The Dangers of Posting Your Senior Yearbook Photos on Facebook


Nashville, TN., April 15, 2020 – Posting your senior year photo from high school started as a tribute to seniors who are missing traditional celebrations and the usual end of high school due to coronavirus. The trend has continued and evolved into many other social media quizzes and “get to know me” posts have been perpetuated by the people increasing reliance on social media for connecting with others.

It may seem innocent, minus the embarrassment caused by your style choices in high school or your first car. However, “what high school did you attend,” and “what was your first car?” are two of the most common security questions.

With that information, Better Business Bureau (BBB) serving Middle TN and Southern KY are warning that con artists can use answers to find more information about people. The data gained based on the responses posted online could potentially give a con artist access to someone’s accounts.

BBB also warns against taking Facebook quizzes, as they can mine your answers for data about you. Not all social media quizzes are data collection scams, but BBB cautions users to be careful about what they share online.

Tips to avoid social media scams:

  • Be skeptical: Before you take a quiz, figure out who created it.
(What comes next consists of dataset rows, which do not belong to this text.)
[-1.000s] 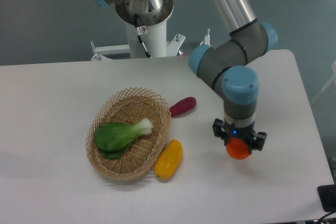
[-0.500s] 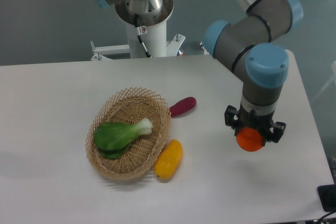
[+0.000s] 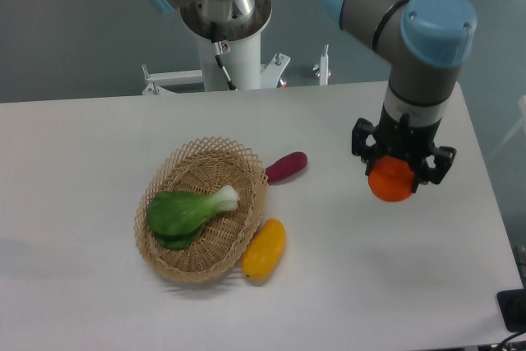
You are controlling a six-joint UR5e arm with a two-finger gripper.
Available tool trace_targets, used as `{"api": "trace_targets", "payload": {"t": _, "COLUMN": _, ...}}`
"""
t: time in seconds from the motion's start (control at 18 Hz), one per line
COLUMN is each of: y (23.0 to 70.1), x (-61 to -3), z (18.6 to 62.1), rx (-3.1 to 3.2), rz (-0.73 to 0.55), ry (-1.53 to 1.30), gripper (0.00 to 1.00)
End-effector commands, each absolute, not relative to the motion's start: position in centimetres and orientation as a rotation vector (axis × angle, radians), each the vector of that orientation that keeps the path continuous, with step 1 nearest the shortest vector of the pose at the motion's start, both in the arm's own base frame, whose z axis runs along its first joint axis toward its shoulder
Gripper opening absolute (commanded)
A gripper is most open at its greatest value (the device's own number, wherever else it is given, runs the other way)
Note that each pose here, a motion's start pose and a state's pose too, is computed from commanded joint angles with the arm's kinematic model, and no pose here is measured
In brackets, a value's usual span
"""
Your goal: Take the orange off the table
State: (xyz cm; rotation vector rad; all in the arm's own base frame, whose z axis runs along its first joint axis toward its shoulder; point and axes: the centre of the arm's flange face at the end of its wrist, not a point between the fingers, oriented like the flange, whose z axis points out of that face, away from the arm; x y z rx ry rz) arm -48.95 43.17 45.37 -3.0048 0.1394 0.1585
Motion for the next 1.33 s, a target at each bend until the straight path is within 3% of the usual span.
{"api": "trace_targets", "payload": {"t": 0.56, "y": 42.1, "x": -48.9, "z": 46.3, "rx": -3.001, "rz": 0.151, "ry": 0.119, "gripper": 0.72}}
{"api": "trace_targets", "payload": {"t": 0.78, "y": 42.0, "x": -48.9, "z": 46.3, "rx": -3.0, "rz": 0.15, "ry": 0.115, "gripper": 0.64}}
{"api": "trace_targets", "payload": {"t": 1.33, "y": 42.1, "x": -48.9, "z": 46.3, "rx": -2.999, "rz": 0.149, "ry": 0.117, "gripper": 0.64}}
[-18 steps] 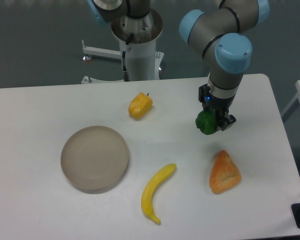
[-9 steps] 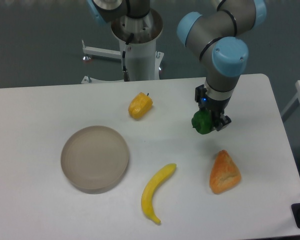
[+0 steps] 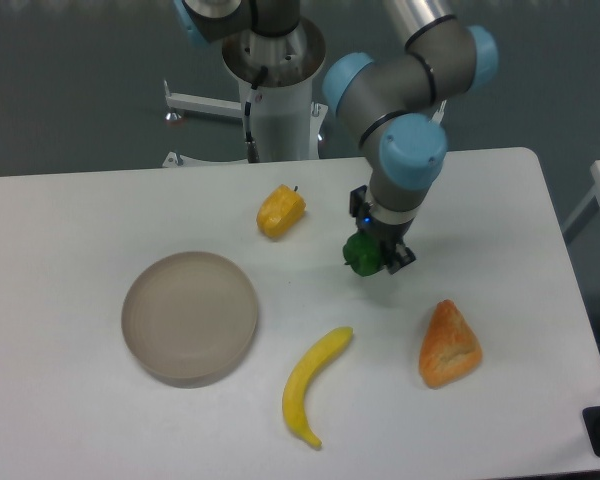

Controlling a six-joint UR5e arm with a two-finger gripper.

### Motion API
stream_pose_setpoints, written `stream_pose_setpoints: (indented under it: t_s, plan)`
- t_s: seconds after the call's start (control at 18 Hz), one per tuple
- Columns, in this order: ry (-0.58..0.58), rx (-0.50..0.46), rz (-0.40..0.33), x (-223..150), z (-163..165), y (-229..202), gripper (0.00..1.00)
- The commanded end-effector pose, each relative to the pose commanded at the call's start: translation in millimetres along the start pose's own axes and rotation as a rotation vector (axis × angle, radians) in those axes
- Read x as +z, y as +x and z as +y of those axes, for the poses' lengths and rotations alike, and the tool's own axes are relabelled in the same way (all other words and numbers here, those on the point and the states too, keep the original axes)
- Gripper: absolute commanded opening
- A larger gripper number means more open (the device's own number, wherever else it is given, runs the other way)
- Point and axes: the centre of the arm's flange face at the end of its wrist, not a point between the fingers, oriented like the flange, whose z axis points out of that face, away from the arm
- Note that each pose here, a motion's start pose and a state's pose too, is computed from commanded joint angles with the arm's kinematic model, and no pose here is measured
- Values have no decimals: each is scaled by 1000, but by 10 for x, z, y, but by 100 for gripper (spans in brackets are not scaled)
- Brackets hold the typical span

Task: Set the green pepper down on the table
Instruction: 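Carry the green pepper and lower it onto the table beside the yellow pepper, then open the gripper to release the green pepper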

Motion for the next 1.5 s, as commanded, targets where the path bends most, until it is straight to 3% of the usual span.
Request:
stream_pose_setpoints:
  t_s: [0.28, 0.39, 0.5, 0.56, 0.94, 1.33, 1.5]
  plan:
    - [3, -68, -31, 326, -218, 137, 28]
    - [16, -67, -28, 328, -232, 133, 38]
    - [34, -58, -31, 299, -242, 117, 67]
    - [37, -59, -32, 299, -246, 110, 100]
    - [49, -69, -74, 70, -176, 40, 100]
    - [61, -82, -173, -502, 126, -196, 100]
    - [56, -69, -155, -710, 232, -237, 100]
Is it a brand you trust? Just because something appears to be fun and innocent, doesn’t mean there isn’t an inherent risk.
  • Adjust privacy settings: Review your social media account’s privacy settings and be strict about what information you share – and be mindful of who you are sharing it with.
  • Remove personal details from your profile: Don’t share information like your phone number or home address on social media accounts.
  • Don’t give answers to common security questions: Be cautious if the questions in a quiz ask for things like your mother’s maiden name, the street you grew up on, or the name of your high school.
  • Monitor Friend Requests. Don’t accept friend requests from people you don’t know. Also, be wary of a second friend request from someone you are already connected with; the second profile may be an imposter trying to access your data and your Friends list.